Dataset excerpts:
-=-=-=-=-
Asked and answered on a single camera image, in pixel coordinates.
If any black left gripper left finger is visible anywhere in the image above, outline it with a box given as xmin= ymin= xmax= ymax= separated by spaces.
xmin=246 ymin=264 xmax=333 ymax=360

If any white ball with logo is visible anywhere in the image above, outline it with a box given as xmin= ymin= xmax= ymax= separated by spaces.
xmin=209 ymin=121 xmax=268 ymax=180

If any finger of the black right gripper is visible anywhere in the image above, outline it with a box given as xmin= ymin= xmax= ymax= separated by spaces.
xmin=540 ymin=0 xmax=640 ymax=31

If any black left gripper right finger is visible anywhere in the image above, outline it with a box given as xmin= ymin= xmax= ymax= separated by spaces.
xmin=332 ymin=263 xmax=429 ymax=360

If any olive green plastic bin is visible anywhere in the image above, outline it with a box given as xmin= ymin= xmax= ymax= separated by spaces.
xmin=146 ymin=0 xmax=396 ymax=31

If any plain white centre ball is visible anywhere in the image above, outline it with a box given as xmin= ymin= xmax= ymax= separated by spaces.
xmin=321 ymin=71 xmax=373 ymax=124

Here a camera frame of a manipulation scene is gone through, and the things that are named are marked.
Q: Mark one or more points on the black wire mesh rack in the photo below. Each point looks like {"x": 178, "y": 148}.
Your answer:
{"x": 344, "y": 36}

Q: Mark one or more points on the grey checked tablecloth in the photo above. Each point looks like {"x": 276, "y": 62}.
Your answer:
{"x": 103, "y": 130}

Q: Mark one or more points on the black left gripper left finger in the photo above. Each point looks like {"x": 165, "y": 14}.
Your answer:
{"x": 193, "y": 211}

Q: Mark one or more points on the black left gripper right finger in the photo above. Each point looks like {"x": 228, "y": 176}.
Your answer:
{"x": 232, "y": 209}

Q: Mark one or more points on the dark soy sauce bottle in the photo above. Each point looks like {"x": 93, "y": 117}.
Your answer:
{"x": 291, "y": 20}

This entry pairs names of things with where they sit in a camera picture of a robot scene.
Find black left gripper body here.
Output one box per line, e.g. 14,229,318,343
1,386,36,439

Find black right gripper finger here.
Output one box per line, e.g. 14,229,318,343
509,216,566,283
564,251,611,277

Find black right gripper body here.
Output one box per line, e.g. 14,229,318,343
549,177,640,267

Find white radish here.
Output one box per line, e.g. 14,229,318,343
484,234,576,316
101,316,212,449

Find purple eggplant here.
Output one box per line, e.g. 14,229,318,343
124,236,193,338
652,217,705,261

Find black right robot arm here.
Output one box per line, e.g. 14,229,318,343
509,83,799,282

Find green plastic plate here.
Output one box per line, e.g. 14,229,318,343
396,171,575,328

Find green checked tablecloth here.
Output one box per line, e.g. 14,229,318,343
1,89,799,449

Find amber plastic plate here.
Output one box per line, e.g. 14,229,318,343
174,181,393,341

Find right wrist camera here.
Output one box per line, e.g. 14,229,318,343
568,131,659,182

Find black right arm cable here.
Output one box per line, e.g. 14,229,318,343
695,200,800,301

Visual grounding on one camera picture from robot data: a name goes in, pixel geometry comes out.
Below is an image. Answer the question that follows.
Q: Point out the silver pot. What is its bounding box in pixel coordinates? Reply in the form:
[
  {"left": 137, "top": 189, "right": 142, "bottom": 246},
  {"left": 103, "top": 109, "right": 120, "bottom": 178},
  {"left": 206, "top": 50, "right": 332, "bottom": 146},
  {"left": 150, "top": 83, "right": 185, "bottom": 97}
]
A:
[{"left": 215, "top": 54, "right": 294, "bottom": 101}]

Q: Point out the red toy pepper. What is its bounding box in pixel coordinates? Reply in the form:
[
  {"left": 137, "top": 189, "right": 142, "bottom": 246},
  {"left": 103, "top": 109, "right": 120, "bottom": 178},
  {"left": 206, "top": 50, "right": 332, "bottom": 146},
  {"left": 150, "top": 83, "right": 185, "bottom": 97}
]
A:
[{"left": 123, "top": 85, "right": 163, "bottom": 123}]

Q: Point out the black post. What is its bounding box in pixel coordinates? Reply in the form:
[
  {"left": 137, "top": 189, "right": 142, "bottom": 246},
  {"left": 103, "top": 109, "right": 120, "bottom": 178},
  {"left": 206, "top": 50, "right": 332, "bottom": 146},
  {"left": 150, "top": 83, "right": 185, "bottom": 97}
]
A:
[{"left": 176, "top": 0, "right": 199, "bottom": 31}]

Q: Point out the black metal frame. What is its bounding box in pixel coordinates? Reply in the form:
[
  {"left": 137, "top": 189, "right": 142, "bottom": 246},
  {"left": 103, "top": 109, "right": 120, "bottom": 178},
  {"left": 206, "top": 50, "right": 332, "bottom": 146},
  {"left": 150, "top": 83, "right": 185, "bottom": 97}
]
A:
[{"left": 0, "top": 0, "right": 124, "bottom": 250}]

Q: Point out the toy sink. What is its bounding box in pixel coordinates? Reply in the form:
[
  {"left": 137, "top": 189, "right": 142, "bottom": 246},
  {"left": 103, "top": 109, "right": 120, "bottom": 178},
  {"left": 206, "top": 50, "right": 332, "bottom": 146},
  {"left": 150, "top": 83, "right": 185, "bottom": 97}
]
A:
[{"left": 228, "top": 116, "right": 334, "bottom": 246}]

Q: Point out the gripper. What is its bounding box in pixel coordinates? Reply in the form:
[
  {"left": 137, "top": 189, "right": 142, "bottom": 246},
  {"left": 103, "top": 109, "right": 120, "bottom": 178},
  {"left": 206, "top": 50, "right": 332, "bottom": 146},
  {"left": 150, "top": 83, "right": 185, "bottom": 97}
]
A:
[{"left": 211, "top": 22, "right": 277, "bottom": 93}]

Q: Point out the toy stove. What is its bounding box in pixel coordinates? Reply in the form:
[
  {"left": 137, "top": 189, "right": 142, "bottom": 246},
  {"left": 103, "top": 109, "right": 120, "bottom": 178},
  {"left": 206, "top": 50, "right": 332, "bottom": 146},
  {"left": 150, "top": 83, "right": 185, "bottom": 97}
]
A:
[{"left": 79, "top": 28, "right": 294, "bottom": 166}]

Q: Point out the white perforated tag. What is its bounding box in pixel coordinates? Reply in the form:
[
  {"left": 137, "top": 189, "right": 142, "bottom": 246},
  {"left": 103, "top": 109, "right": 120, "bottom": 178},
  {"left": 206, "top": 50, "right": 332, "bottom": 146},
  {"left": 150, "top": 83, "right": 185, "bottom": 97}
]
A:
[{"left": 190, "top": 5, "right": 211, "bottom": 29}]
-=-=-=-=-
Give back exactly the lines above starting at the line where "If any olive" appears and ending at the line where "Here a camera" appears, both included, with no other lines.

* TASK SOLUTION *
If any olive green plastic bin is visible anywhere in the image above, outline it with a box given as xmin= ymin= xmax= ymax= separated by spaces.
xmin=146 ymin=0 xmax=396 ymax=31

If any plain white centre ball is visible anywhere in the image above, outline it with a box given as xmin= ymin= xmax= ymax= separated by spaces.
xmin=321 ymin=71 xmax=373 ymax=124

Here a camera frame of a manipulation scene is gone through, and the things that are named are marked.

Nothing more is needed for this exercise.